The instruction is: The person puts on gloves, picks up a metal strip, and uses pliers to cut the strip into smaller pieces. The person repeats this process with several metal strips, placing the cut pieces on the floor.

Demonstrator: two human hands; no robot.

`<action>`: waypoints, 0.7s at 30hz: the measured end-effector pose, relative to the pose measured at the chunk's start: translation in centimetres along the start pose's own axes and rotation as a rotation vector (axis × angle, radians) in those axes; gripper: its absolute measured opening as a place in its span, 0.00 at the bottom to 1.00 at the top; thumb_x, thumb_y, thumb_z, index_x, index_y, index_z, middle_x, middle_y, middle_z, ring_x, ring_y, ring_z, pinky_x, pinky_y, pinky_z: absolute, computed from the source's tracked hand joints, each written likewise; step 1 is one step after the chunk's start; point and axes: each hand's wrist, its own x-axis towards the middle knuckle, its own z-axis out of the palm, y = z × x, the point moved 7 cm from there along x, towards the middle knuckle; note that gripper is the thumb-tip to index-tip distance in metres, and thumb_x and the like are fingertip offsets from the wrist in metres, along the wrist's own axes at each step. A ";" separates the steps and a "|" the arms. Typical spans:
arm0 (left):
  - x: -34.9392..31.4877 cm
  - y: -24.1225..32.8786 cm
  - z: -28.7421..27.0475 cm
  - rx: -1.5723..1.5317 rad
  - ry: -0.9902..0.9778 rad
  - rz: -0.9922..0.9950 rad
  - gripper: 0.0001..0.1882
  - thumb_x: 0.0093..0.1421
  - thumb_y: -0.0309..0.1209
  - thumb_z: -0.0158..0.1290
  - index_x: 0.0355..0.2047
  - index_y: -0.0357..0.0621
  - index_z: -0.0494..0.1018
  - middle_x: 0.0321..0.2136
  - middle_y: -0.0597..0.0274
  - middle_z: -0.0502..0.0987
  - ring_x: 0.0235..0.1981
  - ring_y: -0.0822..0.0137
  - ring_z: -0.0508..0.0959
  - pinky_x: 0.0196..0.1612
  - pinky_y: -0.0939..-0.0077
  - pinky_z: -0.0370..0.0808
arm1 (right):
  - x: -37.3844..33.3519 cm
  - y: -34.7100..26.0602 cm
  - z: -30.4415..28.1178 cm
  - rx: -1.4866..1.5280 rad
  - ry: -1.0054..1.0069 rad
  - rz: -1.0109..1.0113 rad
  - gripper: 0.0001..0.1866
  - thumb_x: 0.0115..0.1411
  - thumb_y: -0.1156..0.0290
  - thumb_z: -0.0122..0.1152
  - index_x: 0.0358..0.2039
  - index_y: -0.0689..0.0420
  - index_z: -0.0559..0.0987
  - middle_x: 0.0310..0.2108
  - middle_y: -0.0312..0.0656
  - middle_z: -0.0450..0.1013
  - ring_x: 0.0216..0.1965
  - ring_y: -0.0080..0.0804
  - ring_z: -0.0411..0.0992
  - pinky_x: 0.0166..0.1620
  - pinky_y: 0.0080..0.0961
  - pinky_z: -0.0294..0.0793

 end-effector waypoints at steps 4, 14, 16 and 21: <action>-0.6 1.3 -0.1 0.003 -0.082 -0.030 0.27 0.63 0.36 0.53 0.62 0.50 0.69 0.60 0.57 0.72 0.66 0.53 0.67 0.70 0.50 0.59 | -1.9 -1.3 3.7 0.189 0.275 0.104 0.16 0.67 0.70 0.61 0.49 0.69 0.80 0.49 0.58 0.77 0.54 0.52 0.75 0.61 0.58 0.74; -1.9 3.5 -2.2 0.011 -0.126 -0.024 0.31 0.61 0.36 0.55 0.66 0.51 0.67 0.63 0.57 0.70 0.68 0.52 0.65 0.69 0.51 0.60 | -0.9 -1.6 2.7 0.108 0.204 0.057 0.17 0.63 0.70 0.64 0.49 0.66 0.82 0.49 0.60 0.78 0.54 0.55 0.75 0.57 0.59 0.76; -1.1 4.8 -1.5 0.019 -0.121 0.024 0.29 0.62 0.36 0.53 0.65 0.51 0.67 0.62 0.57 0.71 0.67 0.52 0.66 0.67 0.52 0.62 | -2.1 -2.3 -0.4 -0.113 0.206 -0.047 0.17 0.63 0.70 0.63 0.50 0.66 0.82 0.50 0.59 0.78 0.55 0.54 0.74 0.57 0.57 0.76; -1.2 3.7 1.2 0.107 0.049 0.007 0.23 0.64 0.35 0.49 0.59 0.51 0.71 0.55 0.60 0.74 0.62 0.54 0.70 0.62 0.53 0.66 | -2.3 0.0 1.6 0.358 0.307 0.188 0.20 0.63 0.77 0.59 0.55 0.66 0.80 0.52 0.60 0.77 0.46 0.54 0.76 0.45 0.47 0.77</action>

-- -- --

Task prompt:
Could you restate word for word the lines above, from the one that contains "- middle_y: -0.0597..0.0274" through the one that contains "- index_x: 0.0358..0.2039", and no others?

Written solution:
  - middle_y: -0.0597..0.0274
  - middle_z: -0.0502..0.0987
  - ring_x: 0.0235..0.1981
  - ring_y: -0.0822..0.0137
  - ring_z: -0.0508..0.0959
  - pinky_x: 0.0196..0.1612
  - pinky_y: -0.0939..-0.0077
  - pinky_z: -0.0370..0.0808
arm1 (right):
  - x: -37.3844..33.3519 cm
  - y: -34.7100..26.0602 cm
  - z: -30.4415..28.1178 cm
  - rx: -1.4866..1.5280 rad
  - ry: -1.0054..1.0069 rad
  - rz: -1.0109..1.0113 rad
  - gripper: 0.0001..0.1866
  - thumb_x: 0.0115..0.1411
  - thumb_y: -0.1156..0.0290
  - thumb_z: -0.0122..0.1152
  - index_x: 0.0358..0.2039

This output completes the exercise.